Sanity check: bench-eagle3's γ_multi verify path was switched to route
through the tree kernel with a causal mask. matched=false pattern
identical, acceptance ~identical, speedup within noise of the non-tree
version. Kernel is correct.
### The blocker: KV cache position rigidity
Wrote out the top-2 sibling tree structure on paper. Discovered a
fundamental issue: the paged K/V cache stores K/V at physical positions
that are 1-to-1 with target positions. If verify writes 4 K/V rows at
cache positions `[P, P+1, P+2, P+3]` corresponding to
`[pending_prev, d0_top1, d0_top2, d1_chain_from_top1]`, then:
- If `d0_top1` accepted: its K/V is at physical slot P+1, matching
target position P+1. Continuing decode from position P+1 reads the
right K/V. ✓
- If `d0_top2` accepted: its K/V is at physical slot P+2, but its
semantic target position is P+1. Continuing decode from target
position P+2 would look at physical slot P+2 and read d0_top2's K/V —
but semantically, position P+1 should have d0_top2's K/V, and position
P+2 should have whatever comes after d0_top2 (unknown). Continuing
decode reads the wrong K/V. ✗
Fixing this requires one of:
1. **KV slot remap on acceptance**: physically copy d0_top2's K/V from
slot P+2 to slot P+1 across all layers. Costs one full-layer memcpy
per acceptance of a non-top-1 sibling. Doable but adds ~2ms per event.

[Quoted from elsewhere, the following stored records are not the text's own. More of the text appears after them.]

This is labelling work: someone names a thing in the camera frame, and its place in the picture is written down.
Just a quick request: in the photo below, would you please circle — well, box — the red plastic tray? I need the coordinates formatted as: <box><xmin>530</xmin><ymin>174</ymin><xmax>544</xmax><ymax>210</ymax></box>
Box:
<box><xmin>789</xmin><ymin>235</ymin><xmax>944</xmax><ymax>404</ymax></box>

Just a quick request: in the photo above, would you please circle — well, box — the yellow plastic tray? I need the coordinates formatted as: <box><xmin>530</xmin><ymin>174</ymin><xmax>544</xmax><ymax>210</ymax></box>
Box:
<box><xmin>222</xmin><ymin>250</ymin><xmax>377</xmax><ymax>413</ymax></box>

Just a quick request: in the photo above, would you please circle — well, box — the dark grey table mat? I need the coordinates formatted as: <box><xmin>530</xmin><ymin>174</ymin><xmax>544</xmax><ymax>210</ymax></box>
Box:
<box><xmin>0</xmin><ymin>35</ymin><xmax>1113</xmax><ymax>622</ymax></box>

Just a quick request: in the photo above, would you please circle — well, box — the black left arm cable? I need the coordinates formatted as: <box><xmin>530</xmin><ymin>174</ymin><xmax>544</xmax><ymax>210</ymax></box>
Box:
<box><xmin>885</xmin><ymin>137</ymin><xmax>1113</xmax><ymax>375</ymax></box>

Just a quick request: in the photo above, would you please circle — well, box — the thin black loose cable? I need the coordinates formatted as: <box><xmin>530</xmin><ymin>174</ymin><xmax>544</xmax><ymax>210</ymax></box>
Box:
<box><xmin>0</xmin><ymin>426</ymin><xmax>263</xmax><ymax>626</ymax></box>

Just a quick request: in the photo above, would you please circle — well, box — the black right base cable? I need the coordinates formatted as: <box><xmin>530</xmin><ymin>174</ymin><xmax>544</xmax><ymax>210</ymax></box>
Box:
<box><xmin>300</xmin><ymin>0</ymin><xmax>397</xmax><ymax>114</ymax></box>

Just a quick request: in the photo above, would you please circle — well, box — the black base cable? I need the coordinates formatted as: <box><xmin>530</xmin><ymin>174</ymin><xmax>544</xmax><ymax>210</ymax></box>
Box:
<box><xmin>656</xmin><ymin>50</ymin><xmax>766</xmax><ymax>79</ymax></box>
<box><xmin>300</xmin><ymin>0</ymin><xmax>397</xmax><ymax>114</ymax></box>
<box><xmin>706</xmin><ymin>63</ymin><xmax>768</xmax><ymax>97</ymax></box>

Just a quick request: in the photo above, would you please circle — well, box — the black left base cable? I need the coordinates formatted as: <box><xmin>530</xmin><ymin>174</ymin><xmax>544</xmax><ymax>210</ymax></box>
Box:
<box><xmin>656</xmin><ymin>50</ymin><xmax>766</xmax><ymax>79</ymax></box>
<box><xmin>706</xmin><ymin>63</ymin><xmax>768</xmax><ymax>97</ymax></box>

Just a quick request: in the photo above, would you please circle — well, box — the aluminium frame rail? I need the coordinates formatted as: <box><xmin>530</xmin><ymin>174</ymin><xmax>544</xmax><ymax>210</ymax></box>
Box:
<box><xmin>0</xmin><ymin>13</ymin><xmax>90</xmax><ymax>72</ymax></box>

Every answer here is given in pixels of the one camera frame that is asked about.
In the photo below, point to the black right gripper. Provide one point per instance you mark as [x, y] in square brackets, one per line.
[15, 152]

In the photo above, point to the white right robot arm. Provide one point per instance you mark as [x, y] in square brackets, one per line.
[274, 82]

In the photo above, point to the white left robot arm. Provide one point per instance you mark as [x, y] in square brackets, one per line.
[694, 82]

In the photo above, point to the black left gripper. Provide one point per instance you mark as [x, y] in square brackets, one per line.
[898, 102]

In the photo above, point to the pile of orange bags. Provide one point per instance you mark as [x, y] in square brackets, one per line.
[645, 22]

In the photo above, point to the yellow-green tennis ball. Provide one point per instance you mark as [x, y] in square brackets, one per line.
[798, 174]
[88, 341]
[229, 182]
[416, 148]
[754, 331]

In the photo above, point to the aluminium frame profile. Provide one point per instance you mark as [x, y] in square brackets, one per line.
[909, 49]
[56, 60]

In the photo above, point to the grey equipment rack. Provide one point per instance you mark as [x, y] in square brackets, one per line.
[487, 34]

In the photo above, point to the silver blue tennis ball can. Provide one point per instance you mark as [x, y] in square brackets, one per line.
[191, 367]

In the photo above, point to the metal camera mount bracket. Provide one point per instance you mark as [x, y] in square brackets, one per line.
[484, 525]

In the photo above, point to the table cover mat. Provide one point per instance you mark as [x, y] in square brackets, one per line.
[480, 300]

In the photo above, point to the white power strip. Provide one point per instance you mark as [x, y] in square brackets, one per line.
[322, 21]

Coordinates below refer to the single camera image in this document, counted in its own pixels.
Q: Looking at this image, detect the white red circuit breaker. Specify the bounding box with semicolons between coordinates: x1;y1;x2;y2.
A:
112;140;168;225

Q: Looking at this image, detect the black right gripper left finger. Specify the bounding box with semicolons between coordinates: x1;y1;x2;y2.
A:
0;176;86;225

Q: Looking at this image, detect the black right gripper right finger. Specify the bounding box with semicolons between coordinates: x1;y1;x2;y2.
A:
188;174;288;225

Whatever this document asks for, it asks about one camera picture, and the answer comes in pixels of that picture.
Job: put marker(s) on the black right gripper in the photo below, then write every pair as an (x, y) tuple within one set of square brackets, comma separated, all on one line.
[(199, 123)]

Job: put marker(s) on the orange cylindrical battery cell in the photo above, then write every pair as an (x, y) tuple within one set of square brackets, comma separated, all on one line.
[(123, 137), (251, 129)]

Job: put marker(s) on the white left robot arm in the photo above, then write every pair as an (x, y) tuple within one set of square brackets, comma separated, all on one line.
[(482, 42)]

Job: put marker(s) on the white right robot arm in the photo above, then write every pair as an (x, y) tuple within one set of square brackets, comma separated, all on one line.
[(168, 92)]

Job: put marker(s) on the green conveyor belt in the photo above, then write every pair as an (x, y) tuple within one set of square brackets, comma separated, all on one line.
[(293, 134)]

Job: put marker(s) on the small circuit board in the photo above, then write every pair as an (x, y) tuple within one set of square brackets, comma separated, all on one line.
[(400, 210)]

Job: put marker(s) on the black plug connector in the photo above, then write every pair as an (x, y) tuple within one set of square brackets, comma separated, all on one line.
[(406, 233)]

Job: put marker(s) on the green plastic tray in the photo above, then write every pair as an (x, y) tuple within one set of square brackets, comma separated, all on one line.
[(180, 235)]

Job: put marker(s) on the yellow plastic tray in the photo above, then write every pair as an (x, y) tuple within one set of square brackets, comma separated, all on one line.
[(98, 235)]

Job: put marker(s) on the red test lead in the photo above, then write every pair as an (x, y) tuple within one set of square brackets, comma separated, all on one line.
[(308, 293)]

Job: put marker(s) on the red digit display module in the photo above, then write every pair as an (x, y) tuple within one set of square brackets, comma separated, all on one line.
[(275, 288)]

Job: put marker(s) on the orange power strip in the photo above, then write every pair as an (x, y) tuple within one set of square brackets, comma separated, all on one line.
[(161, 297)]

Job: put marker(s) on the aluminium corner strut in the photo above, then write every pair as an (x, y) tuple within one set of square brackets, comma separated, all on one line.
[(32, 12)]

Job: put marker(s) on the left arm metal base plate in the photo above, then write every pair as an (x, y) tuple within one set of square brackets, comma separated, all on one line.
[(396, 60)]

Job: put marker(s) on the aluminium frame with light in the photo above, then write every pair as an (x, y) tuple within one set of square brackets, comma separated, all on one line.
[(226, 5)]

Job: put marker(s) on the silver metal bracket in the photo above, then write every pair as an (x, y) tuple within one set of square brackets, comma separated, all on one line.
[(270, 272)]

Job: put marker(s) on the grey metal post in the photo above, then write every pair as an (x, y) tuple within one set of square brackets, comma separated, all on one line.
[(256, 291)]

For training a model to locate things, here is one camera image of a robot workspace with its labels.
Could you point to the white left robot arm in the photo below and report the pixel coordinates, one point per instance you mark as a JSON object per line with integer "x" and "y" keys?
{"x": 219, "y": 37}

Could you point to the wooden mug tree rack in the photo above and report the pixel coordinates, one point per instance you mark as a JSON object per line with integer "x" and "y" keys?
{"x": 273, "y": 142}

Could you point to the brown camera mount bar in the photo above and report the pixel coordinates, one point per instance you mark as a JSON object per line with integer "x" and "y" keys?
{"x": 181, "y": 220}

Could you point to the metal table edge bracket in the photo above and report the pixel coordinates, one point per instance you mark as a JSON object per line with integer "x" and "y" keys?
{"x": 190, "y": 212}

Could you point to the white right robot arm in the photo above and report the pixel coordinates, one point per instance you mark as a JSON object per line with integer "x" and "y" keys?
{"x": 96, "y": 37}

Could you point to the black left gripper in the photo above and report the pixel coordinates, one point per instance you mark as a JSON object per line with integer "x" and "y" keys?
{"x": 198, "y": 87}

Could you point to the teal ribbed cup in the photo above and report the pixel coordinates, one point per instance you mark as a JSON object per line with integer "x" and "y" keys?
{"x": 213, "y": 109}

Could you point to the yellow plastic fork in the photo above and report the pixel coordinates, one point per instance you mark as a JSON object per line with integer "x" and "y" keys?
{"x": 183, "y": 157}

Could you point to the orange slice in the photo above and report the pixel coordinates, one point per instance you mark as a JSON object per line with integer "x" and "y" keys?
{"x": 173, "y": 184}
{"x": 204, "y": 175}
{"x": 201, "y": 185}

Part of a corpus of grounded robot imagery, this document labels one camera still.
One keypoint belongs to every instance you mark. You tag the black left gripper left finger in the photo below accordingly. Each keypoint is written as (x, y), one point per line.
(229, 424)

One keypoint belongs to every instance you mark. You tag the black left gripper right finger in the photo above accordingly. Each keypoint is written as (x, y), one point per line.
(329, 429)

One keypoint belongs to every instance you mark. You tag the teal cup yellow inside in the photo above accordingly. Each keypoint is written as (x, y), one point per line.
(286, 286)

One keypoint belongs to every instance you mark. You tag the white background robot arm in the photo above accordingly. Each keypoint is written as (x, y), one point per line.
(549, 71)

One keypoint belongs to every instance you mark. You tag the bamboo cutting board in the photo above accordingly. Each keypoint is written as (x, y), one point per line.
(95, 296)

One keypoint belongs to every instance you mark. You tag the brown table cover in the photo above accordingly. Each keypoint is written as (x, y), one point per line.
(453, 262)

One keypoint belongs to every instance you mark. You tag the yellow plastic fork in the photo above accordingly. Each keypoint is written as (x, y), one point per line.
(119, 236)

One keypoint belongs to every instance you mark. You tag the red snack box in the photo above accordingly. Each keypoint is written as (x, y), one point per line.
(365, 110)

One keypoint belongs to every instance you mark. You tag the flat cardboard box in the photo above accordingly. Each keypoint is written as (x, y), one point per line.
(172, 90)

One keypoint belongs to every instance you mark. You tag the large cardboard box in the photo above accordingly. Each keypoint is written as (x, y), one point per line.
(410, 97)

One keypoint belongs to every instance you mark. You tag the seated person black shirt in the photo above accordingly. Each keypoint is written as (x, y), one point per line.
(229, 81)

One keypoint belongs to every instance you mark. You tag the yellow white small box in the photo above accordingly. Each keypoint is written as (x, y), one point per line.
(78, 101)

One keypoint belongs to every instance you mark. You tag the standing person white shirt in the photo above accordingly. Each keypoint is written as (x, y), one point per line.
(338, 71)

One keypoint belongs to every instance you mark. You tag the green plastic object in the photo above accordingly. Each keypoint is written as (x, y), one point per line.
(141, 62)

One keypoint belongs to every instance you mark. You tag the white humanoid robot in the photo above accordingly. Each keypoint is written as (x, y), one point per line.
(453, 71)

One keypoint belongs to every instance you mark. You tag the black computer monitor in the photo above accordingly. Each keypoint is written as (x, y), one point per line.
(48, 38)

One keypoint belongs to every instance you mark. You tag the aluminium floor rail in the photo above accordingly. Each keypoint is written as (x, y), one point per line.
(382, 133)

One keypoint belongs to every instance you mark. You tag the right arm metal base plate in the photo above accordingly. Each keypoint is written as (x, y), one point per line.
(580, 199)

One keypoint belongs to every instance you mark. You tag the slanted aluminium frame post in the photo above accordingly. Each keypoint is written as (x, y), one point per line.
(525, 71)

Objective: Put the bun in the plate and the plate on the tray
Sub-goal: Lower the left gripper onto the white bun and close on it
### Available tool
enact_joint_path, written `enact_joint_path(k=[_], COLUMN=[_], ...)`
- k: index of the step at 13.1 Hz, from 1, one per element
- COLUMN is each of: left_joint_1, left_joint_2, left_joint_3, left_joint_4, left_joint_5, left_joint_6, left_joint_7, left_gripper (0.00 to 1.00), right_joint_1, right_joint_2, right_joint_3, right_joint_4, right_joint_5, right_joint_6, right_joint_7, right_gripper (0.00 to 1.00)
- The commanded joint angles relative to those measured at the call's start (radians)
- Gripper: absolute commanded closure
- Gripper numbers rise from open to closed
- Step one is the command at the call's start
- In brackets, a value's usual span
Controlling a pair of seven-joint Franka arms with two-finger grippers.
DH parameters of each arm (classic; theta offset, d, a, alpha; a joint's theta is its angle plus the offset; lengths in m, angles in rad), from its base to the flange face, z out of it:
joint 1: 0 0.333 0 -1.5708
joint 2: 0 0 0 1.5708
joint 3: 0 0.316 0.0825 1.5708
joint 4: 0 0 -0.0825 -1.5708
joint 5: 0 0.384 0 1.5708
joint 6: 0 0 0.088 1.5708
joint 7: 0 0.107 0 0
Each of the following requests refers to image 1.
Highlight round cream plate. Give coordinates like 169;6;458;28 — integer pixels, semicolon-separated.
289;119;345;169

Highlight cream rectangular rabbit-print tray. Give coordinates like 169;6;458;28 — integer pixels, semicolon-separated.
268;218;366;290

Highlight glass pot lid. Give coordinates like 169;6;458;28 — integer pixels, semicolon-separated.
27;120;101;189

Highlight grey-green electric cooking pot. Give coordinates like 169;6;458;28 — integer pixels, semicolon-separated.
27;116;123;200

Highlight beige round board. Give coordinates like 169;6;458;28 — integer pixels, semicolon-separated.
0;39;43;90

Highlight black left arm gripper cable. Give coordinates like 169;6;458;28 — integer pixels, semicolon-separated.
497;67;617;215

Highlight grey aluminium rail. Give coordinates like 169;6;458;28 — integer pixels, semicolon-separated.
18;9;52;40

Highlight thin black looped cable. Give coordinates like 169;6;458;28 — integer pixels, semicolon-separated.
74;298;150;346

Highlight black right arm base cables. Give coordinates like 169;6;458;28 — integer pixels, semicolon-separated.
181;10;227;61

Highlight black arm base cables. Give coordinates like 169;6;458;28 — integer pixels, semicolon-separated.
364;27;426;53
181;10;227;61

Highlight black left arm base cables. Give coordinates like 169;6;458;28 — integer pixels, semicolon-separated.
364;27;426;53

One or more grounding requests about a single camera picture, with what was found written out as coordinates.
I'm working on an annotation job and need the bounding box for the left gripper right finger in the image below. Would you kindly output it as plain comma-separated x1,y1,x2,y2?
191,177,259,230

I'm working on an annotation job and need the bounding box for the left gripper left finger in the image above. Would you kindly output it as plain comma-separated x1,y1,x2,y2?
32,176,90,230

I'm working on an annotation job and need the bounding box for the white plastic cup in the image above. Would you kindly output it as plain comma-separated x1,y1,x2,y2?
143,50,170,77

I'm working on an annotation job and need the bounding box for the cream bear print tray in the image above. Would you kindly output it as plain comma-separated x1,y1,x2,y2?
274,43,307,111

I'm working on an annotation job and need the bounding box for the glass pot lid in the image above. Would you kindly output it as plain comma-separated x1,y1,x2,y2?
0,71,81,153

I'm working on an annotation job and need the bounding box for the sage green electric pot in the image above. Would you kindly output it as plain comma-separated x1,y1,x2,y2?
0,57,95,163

2. **Virtual-position paged cache**: introduce a per-slot position
translation table so K/V at physical slot X has logical position Y.
Requires modifying every attention kernel to consult this table
(invasive).
3. **Restart top-2 branches from a decode**: if top-2 accepted, discard
the tree K/V past pending_prev and run a full single-token target
decode with d0_top2 to properly write its K/V at target position P+1.
Costs ~1 full decode per accepted top-2, which likely eats the win.
Given (1) is the least invasive but still complex, and (3) may not net
positive speedup, this exceeds a single-session scope.
**Concluding numbers on xserv main**:
- Best speedup: **1.10×** at γ=2 (cuBLAS-GEMM verify, no tree).
- Tree kernel + wrapper ready and correctness-verified.
- Full tree drafting requires KV remap work (Phase 27+ scope).
Everything lands cleanly on `main`. Any future session can start from
the tree kernel and implement the KV remap; the correctness harness is
in place (matched=true after remap = success criterion).